Segment Start: Supplied data
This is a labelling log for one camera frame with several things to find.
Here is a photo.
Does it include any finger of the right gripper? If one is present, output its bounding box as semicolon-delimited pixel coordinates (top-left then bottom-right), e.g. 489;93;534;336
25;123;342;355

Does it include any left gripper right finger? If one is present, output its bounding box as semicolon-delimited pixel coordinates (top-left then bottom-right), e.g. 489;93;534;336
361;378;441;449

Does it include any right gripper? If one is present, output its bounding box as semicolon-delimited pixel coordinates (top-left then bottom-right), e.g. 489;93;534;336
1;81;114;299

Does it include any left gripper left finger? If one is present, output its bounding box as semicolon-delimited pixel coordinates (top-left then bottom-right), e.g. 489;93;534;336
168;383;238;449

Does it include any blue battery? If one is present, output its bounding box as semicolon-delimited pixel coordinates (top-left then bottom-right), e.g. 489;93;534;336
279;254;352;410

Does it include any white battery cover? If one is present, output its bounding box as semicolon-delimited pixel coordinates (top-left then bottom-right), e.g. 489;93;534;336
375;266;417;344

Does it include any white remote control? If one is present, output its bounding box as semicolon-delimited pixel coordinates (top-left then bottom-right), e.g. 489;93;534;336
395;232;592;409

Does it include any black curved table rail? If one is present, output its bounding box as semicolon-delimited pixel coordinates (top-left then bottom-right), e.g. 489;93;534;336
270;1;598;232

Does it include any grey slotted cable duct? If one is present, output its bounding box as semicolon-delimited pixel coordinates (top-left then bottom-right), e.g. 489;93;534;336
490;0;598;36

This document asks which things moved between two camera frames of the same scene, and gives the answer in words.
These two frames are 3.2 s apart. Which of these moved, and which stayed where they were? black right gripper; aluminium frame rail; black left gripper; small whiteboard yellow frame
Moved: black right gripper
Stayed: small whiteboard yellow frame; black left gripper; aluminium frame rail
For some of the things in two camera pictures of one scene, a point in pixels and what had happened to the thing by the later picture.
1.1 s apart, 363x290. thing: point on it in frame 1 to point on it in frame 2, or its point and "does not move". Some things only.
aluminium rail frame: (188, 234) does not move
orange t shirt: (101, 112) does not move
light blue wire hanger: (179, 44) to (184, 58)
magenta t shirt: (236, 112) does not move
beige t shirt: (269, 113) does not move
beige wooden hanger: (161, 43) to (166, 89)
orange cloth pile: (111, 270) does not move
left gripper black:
Segment End: Supplied data
**Your task**
Retype the lines of the material from the one containing "beige t shirt: (269, 113) does not move" through the last line, exactly, and give no other lines.

**Result of this task**
beige t shirt: (269, 113) does not move
beige wooden hanger: (161, 43) to (166, 89)
orange cloth pile: (111, 270) does not move
left gripper black:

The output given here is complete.